Погода при юго-западном ветре — погода пасмурная, par excellence. Это не туман, это скорее суживание горизонта. Берега скрыты за таинственной завесой облаков, которые образуют вокруг плывущего судна нечто вроде темницы с низкими сводами. Это не слепота, это только ослабление зрения. Западный Ветер не говорит моряку: «Ты будешь слеп», нет, он только ограничивает поле его зрения и будит в его сердце страх перед неожиданным появлением земли. Это отнимает у моряка половину его сил и работоспособности. Сколько раз, стоя в высоких резиновых сапогах и клеенчатом костюме, с которого ручьями бежала вода, подле моего командира на судне, плывущем домой, и глядя перед собой в серую взбаламученную пустыню, я слышал, как вздох усталости переходил в замечание, сделанное нарочито беспечным тоном:
«В такую погоду немного разглядишь впереди».
И я вполголоса механически отвечал: «Это верно, сэр».
То была инстинктивно выраженная вслух все та же неотвязная мысль о земле, скрытой где-то впереди, о быстроте, с которой несется к ней судно. Попутный ветер! Попутный ветер! Кто решится роптать на попутный ветер? Ведь это — милостивый дар Западного Владыки, который деспотически правит в Северной Атлантике от широт Азорских островов до широт мыса Фэруэлл. Попутный ветер — это великое подспорье для судна, которое кончает удачный рейс. И все-таки никто из нас почему-то не мог заставить себя улыбаться с признательностью верноподданного. Милость эту нам даровали с мрачным угрожающим видом — таков бывает наш великий самодержец, когда решает задать трепку каким-нибудь судам, а другие суда гнать домой одним своим дыханием, то жестоким, то благодетельным, но всегда одинаково тревожащим.
— Это верно, сэр.
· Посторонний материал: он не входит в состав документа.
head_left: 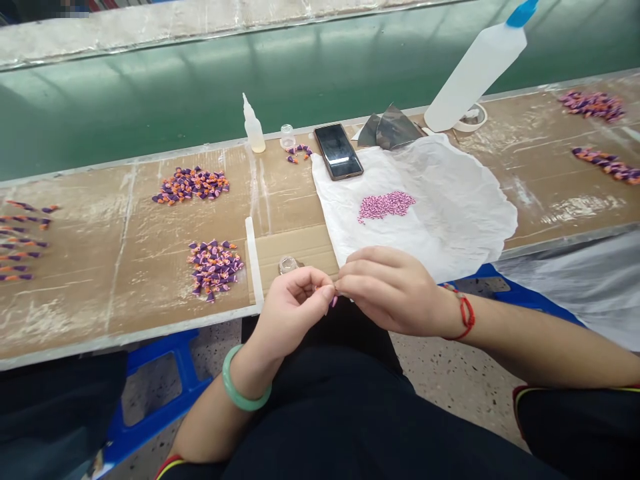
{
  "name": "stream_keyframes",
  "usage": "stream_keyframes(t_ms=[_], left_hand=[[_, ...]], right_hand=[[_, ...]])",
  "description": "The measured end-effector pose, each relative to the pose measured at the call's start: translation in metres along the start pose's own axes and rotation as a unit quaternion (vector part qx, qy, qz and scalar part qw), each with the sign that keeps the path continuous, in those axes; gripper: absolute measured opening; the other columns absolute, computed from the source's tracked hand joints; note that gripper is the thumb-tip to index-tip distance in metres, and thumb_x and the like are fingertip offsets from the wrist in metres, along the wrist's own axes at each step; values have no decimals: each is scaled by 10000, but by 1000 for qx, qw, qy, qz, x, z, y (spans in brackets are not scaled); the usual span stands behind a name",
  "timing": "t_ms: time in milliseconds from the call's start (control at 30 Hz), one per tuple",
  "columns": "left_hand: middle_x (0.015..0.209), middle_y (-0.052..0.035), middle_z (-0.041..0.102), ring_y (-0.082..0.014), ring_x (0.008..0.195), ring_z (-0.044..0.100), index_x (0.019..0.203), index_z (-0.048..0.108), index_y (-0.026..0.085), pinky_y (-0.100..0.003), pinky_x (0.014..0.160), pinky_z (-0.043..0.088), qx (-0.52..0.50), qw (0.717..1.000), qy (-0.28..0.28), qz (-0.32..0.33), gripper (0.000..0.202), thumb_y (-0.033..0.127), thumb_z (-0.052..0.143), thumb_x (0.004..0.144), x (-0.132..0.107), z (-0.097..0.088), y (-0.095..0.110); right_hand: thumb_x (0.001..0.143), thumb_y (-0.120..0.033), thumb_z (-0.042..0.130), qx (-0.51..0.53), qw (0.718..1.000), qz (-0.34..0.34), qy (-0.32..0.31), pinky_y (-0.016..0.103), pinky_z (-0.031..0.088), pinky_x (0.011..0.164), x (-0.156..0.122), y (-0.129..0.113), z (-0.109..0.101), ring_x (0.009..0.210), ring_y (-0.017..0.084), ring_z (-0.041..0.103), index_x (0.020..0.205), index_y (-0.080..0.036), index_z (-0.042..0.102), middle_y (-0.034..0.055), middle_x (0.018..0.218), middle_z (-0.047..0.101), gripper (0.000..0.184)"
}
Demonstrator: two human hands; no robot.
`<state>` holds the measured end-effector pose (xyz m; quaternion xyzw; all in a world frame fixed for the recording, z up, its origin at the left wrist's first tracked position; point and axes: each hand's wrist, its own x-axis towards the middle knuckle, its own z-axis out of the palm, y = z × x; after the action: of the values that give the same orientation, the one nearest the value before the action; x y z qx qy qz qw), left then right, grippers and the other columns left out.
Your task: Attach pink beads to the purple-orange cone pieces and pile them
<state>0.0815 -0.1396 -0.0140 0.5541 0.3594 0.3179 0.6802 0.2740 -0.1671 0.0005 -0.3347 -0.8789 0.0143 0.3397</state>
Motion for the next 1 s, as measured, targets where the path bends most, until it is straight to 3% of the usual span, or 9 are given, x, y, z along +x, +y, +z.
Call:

Немного увидишь впереди в такую погоду!
Так голос штурмана повторял слова капитана, и оба всматривались во мрак, а судно неслось, делая двенадцать узлов в час, к подветренному берегу, и впереди, в какой-нибудь миле или двух от его залитой водой, качающейся, утлегари, голой и торчавшей косо вверх, как копье, серым горизонтом вставала, все скрывая от глаз, громада волн, которые поднимались так стремительно, как будто хотели удариться о низко нависшие тучи.
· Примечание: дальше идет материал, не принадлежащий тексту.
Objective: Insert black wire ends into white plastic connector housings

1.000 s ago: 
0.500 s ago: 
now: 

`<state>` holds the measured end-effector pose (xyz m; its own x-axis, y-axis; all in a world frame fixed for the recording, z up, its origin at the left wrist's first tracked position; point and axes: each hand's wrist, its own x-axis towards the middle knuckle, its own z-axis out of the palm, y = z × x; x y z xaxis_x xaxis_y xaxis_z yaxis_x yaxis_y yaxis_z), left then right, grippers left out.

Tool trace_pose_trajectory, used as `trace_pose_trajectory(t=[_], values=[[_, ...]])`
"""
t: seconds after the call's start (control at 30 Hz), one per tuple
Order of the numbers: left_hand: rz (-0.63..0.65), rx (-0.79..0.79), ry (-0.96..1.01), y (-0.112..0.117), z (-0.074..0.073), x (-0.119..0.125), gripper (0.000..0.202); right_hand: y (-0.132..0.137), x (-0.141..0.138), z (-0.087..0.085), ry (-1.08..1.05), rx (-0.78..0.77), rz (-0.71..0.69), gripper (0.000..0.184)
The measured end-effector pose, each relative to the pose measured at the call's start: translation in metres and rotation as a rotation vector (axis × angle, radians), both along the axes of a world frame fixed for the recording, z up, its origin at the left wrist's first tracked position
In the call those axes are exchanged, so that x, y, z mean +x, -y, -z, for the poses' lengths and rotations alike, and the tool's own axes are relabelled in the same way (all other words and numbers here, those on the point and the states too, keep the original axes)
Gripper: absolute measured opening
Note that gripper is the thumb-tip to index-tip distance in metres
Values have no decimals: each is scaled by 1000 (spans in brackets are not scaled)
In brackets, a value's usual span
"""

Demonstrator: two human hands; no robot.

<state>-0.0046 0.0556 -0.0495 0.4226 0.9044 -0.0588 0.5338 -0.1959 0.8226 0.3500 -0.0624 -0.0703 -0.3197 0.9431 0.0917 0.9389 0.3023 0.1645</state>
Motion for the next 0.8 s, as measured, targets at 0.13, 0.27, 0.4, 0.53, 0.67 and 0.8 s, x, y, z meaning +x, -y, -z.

Грозно и страшно темнеет лик Западного Ветра, когда он нагоняет тучи с юго-запада, а из тронного зала его на западе доходят до нас еще более сильные штормы, подобные диким крикам бешенства, которым лишь мрачное величие окружающей картины сообщает некоторое спасительное достоинство. По палубе и парусам барабанит проливной дождь, словно кто-то с воем шныряет струи сердитой рукой, и когда наступает ночь, ночь под юго-западным штормом, она кажется нам безнадежнее обители Гадеса. Когда великий Западный ветер приходит с юго-запада, настроение у него беспросветное, — нет солнца, луны или звезд, ни единого луча света, кроме фосфорических вспышек в массе пены, которая бурлит по обе стороны судна и бросает голубоватые блики на его темный, узкий корпус. А судно мчится качаясь, настигаемое громадными валами, словно обезумев от этого шума.
Да, скверные бывают ночи в царстве Западного Ветра для судов, плывущих домой. За этими ночами встают дни гнева, бескрасочные, мутные, подобные робким проблескам невидимых огней там, где только что бушевал гнев тирана, страшный своим однообразием и своей возрастающей силой. Все тот же ветер, те же тучи, та же бешеная пляска волн, все так же тесен горизонт вокруг. Но ветер крепчает, тучи сгущаются и давят сильнее, волны растут и кажутся грознее по мере того, как надвигается ночь. Часы и минуты, отмеченные шумом разбивавшихся волн, проносятся вместе со шквалами, которые с плеском и стоном обгоняют корабль, бегущий все вперед и вперед с потемневшими парусами, струящими воду мачтами и совершенно мокрыми снастями. Потоки дождя все чаще и сильнее. Перед каждым ливнем на судно надвигается какой-то таинственный мрак, будто тень проходит над сводом серых туч. Временами дождь льет как из ведра. Кажется, что он затопит наше судно еще раньше, чем оно пойдет ко дну. Воздух вокруг весь обратился в воду. Мы задыхаемся, плюемся, с нас ручьями течет вода, мы оглушены, ослеплены, нам кажется, что мы уже потонули, растворились в ней, стерты с лица земли, уничтожены. Каждый нерв натянут, и мы настороженно ждем, не прояснится ли чело Западного Владыки, — ведь прояснение может наступить с первой переменой ветра, это так же возможно, как и то, что все три мачты нашего корабля через мгновение снесет в море.